• The task: From the line containing "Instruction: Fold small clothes" to the last line of the listing, both included, copy every line exactly and drop the pictures.

(Source material)

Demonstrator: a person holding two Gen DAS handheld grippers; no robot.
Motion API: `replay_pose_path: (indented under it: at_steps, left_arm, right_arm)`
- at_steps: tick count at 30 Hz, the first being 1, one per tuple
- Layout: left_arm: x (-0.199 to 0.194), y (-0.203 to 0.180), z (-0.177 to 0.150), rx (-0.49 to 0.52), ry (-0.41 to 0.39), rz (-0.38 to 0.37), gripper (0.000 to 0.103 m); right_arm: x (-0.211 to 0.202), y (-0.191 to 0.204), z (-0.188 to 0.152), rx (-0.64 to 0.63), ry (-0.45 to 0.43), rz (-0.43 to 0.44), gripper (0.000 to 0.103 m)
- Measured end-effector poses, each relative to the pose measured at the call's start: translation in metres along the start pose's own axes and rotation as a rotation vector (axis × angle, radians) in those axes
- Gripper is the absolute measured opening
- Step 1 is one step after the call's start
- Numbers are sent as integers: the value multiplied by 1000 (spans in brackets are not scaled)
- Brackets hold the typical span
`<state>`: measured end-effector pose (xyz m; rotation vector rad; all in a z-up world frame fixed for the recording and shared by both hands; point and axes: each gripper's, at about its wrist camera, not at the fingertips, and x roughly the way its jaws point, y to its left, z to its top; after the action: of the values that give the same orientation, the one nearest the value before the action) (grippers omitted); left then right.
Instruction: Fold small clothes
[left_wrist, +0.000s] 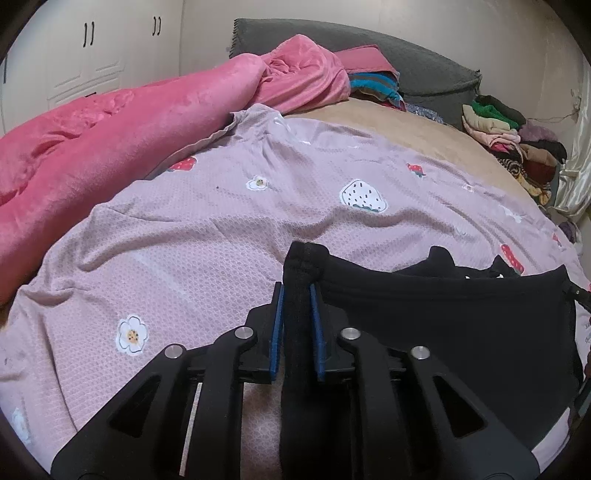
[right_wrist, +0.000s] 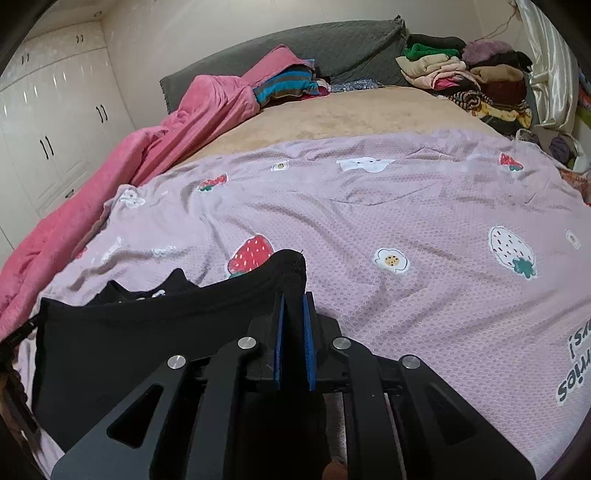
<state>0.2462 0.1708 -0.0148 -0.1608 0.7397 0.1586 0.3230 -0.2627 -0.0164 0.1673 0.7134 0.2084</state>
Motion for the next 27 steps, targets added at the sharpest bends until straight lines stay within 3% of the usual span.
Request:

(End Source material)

• The answer:
Instruction: Fold small clothes
[left_wrist, +0.000s] 
[right_wrist, +0.000s] 
<state>0.2462 0.1708 -0.0148 -0.1608 0.7397 0.1586 0.3230 -0.2627 -0.0164 0.1673 0.7134 0.2084</state>
Motion for the next 27 steps, targets added at the sharpest bends until straight lines stay within 3% of the usual span.
Request:

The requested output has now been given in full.